Required work:
Give all of the records again precisely, excluding whatever pictures they contain.
**** Study material ****
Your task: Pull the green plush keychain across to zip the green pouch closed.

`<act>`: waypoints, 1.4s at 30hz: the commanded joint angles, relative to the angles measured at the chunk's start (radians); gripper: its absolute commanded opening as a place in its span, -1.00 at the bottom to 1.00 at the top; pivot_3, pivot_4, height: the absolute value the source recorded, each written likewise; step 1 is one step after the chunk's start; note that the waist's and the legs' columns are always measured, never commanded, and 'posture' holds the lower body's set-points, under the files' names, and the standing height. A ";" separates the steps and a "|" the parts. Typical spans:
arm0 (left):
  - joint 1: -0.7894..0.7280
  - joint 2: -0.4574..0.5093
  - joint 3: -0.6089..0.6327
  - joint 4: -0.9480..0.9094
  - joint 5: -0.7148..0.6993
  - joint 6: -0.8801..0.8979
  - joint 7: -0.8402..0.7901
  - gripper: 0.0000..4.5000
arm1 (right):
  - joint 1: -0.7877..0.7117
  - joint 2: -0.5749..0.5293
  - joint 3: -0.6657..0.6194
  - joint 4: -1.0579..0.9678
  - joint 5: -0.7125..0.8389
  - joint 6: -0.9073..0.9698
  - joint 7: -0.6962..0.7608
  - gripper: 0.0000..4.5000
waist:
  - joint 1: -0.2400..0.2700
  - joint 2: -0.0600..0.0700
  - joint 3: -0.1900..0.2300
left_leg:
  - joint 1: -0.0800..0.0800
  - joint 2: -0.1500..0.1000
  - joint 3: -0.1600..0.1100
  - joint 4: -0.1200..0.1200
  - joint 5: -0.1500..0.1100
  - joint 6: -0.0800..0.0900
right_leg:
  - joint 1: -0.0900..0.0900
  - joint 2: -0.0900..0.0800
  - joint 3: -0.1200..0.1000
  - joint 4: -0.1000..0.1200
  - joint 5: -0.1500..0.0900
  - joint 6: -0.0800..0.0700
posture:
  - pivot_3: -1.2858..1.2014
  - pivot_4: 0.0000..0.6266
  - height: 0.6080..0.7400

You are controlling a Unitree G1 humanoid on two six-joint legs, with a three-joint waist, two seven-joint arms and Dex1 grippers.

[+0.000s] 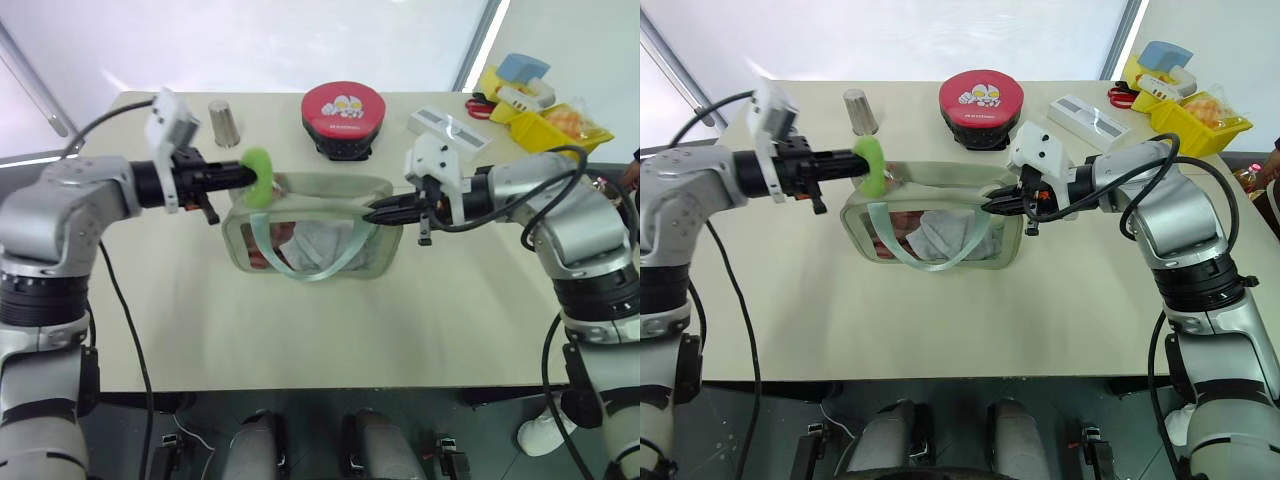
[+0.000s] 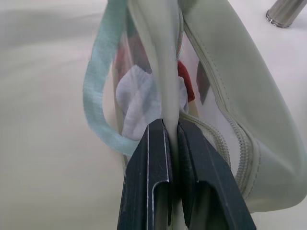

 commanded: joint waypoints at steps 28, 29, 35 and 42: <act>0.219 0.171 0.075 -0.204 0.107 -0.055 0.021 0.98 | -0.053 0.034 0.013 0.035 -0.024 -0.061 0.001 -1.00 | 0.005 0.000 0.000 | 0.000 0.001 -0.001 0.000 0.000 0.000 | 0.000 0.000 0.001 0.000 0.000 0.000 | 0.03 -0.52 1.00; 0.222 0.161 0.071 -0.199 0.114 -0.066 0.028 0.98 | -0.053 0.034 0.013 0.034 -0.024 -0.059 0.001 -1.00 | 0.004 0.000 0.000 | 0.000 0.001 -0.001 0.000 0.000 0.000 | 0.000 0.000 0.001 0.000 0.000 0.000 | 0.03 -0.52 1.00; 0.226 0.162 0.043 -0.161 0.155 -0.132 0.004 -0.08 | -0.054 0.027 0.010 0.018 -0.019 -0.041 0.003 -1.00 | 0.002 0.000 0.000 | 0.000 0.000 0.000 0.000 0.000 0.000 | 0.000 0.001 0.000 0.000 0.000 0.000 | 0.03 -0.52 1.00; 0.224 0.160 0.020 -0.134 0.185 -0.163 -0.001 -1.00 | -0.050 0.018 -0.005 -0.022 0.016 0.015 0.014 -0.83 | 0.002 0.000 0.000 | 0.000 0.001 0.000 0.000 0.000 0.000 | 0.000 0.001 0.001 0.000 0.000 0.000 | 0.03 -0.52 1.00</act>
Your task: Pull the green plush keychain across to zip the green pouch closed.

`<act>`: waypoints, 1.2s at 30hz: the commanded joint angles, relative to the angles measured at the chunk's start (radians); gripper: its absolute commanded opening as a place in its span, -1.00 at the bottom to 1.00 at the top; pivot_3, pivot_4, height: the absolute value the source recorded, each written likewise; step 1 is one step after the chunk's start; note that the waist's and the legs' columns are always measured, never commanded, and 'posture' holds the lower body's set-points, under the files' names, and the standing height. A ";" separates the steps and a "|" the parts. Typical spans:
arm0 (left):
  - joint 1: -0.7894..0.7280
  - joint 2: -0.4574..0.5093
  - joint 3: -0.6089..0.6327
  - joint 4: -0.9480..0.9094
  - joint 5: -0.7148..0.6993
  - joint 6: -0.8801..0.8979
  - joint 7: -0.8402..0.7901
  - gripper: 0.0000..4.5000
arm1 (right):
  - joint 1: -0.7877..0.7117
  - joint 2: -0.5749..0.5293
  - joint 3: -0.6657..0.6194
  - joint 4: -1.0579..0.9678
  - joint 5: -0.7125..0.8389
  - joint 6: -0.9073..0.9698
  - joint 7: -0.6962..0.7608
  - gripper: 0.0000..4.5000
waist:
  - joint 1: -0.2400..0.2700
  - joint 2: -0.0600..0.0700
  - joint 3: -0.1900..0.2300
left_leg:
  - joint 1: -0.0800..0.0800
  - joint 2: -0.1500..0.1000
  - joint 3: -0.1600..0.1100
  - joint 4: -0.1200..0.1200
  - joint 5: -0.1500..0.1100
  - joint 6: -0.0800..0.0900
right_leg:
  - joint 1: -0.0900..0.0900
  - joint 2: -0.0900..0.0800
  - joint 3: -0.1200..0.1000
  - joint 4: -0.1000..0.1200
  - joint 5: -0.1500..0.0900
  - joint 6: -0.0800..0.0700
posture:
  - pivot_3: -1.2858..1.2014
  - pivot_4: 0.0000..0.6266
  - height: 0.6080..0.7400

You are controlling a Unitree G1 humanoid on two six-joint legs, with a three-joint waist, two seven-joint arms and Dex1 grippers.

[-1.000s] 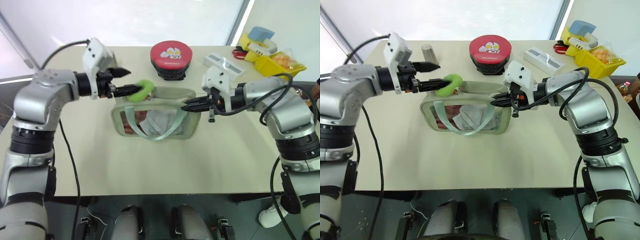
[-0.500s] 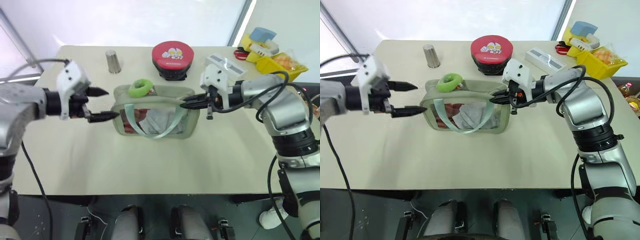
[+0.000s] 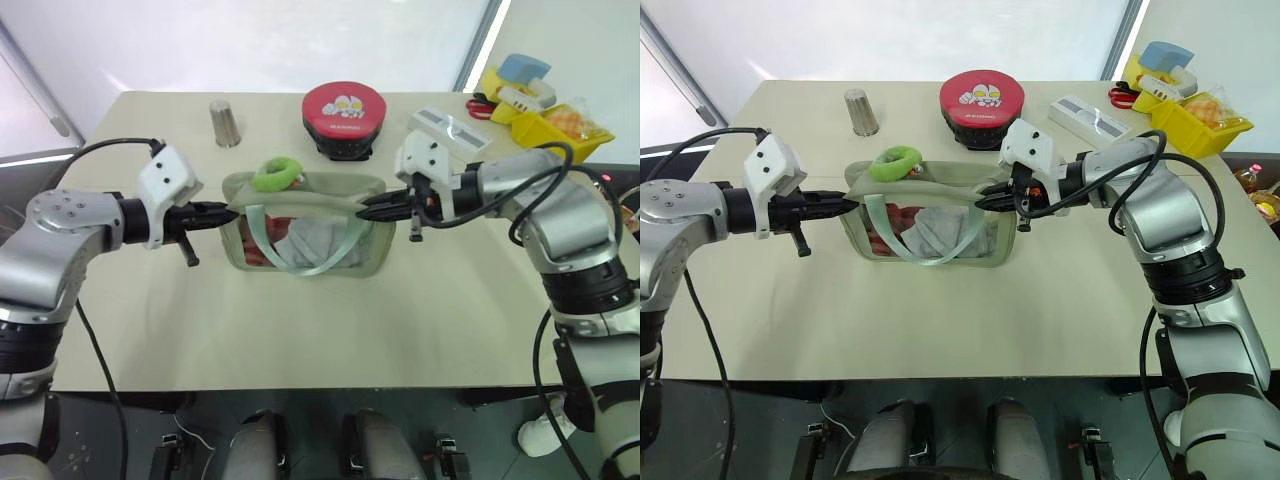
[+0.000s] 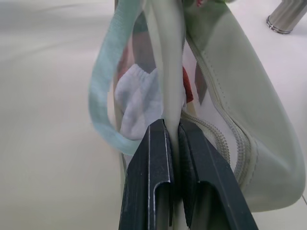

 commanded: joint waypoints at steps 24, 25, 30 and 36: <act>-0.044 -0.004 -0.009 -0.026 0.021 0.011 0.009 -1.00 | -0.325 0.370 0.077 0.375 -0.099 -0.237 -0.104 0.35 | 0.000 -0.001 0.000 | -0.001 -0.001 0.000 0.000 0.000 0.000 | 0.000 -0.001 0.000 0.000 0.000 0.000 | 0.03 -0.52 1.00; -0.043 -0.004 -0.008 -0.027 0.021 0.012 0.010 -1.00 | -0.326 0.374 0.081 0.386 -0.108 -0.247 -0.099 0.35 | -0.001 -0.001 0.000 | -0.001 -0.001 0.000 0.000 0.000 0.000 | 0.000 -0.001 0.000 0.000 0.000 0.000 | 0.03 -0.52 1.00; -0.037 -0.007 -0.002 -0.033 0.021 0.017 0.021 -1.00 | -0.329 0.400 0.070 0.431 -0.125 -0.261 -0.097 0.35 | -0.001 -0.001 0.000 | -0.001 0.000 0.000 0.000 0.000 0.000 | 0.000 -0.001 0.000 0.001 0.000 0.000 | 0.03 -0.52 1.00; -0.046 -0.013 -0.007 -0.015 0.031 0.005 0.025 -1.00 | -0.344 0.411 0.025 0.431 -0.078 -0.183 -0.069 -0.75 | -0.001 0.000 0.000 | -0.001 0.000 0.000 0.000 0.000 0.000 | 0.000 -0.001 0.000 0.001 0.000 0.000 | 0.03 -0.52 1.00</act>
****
Answer below:
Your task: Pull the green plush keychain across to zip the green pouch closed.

`<act>`: waypoints, 1.4s at 30hz: the commanded joint angles, relative to the angles measured at the chunk's start (radians); gripper: its absolute commanded opening as a place in its span, -1.00 at the bottom to 1.00 at the top; pivot_3, pivot_4, height: the absolute value the source recorded, each written likewise; step 1 is one step after the chunk's start; note that the waist's and the legs' columns are always measured, never commanded, and 'posture' holds the lower body's set-points, under the files' names, and the standing height. A ";" separates the steps and a "|" the parts. Typical spans:
arm0 (left):
  - joint 1: -0.7894..0.7280
  - joint 2: -0.4574..0.5093
  - joint 3: -0.6089..0.6327
  - joint 4: -0.9480..0.9094
  - joint 5: -0.7148..0.6993
  - joint 6: -0.8801..0.8979
  - joint 7: -0.8402..0.7901
  - gripper: 0.0000..4.5000
arm1 (right):
  - joint 1: -0.7877..0.7117
  - joint 2: -0.5749..0.5293
  - joint 3: -0.6657..0.6194
  - joint 4: -1.0579..0.9678
  - joint 5: -0.7125..0.8389
  - joint 6: -0.9073..0.9698
  - joint 7: -0.6962..0.7608
  - gripper: 0.0000..4.5000
waist:
  - joint 1: -0.2400..0.2700
  - joint 2: -0.0600..0.0700
  - joint 3: -0.1900..0.2300
left_leg:
  - joint 1: -0.0800..0.0800
  - joint 2: -0.1500..0.1000
  - joint 3: -0.1600..0.1100
  - joint 4: -0.1200..0.1200
  - joint 5: -0.1500..0.1100
  - joint 6: -0.0800..0.0900
right_leg:
  - joint 1: -0.0900..0.0900
  - joint 2: -0.0900..0.0800
  - joint 3: -0.1200..0.1000
  - joint 4: -0.1000..0.1200
  - joint 5: -0.1500..0.0900
  - joint 6: -0.0800..0.0700
posture:
  - pivot_3: -1.2858..1.2014
  - pivot_4: 0.0000..0.6266
  - height: 0.6080..0.7400

You are controlling a Unitree G1 humanoid on two six-joint legs, with a three-joint waist, two seven-joint arms and Dex1 grippers.

[+0.000s] 
[+0.000s] 

 commanded: joint waypoints at steps 28, 29, 35 and 42: <act>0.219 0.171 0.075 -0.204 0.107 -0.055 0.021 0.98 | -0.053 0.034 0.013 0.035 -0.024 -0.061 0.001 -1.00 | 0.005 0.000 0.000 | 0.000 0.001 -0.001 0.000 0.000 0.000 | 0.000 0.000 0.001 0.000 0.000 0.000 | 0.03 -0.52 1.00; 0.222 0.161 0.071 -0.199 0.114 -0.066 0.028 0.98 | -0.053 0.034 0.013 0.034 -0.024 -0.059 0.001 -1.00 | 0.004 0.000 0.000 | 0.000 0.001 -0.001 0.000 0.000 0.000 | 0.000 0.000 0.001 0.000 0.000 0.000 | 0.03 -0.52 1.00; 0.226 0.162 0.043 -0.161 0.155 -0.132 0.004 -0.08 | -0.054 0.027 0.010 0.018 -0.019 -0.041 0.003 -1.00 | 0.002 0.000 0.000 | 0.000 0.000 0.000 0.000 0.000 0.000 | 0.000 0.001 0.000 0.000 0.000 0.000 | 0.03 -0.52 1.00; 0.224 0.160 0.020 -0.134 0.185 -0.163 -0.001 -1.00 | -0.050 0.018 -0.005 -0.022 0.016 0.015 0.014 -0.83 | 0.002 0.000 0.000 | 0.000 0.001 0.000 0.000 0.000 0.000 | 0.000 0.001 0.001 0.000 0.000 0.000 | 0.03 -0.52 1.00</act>
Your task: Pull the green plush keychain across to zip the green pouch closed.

`<act>`: waypoints, 1.2s at 30hz: the commanded joint angles, relative to the angles measured at the chunk's start (radians); gripper: its absolute commanded opening as a place in its span, -1.00 at the bottom to 1.00 at the top; pivot_3, pivot_4, height: the absolute value the source recorded, each written likewise; step 1 is one step after the chunk's start; note that the waist's and the legs' columns are always measured, never commanded, and 'posture' holds the lower body's set-points, under the files' names, and the standing height. A ";" separates the steps and a "|" the parts. Typical spans:
arm0 (left):
  - joint 1: -0.7894..0.7280
  - joint 2: -0.4574..0.5093
  - joint 3: -0.6089..0.6327
  - joint 4: -0.9480..0.9094
  - joint 5: -0.7148..0.6993
  - joint 6: -0.8801..0.8979
  - joint 7: -0.8402..0.7901
  - gripper: 0.0000..4.5000
arm1 (right):
  - joint 1: -0.7877..0.7117
  - joint 2: -0.5749..0.5293
  - joint 3: -0.6657..0.6194
  - joint 4: -1.0579..0.9678
  - joint 5: -0.7125..0.8389
  - joint 6: -0.9073..0.9698
  - joint 7: -0.6962..0.7608
  - gripper: 0.0000..4.5000
waist:
  - joint 1: -0.2400..0.2700
  - joint 2: -0.0600..0.0700
  - joint 3: -0.1900..0.2300
left_leg:
  - joint 1: -0.0800..0.0800
  - joint 2: -0.1500..0.1000
  - joint 3: -0.1600..0.1100
  - joint 4: -0.1200..0.1200
  - joint 5: -0.1500..0.1100
  - joint 6: -0.0800..0.0900
right_leg:
  - joint 1: -0.0900..0.0900
  - joint 2: -0.0900..0.0800
  - joint 3: -0.1200..0.1000
  - joint 4: -0.1000..0.1200
  - joint 5: -0.1500..0.0900
  - joint 6: -0.0800..0.0700
posture:
  - pivot_3: -1.2858..1.2014
  - pivot_4: 0.0000..0.6266
  - height: 0.6080..0.7400

You are controlling a Unitree G1 humanoid on two six-joint legs, with a three-joint waist, two seven-joint arms and Dex1 grippers.

[-1.000s] 
[-0.500s] 
[+0.000s] 
[+0.000s] 

 commanded: joint waypoints at steps 24, 25, 30 and 36: <act>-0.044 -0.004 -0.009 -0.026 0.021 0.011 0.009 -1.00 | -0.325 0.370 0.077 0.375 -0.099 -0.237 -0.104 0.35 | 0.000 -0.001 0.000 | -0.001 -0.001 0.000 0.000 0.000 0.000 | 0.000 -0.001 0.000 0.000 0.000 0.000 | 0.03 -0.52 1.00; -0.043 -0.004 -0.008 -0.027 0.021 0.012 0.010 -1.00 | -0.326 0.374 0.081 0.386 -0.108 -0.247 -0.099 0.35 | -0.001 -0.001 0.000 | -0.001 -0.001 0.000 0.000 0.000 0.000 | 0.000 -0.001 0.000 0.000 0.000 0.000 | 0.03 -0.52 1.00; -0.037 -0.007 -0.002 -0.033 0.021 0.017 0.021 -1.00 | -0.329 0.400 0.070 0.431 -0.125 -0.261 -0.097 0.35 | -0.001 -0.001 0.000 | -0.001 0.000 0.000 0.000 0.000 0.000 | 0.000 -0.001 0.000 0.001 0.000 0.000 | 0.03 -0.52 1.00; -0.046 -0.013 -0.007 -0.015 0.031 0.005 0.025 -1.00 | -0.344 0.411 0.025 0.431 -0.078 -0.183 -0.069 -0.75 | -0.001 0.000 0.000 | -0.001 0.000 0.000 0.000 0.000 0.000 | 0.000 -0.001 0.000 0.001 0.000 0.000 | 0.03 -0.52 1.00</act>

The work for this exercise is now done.